ACTIVITY:
Nothing beyond the line containing "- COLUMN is" should be printed; print each line exactly from the first line of the listing below through it.

- - -

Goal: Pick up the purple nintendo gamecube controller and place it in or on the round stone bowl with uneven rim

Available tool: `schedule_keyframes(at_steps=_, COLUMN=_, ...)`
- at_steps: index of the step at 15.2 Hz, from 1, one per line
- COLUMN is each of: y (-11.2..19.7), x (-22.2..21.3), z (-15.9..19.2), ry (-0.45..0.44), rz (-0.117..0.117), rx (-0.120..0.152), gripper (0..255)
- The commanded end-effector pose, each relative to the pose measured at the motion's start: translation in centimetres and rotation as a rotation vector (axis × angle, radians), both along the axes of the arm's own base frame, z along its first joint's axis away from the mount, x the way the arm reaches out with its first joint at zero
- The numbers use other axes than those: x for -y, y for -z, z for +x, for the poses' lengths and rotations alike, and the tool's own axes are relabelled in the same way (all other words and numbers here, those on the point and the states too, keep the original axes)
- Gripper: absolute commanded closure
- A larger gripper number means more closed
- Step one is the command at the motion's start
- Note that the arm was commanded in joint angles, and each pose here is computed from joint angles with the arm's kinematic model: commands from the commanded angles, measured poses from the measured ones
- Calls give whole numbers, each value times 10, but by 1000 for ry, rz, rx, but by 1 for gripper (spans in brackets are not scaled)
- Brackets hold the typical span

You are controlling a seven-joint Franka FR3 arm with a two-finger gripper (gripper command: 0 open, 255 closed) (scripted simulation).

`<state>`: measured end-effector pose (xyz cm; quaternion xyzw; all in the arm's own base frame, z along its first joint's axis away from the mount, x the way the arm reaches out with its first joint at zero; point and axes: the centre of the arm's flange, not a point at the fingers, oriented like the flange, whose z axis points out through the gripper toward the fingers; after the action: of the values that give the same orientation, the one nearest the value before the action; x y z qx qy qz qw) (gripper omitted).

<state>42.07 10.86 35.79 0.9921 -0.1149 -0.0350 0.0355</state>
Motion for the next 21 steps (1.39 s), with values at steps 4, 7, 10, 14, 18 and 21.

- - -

RESPONSE BOX:
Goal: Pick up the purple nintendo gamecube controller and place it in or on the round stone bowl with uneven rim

Available tool: `schedule_keyframes(at_steps=_, COLUMN=_, ...)`
- at_steps: index of the step at 15.2 Hz, from 1, one per line
- COLUMN is each of: y (-11.2..19.7), x (-22.2..21.3), z (-15.9..19.2), ry (-0.45..0.44), rz (-0.117..0.117), rx (-0.120..0.152), gripper (0..255)

Nothing else remains in this exercise.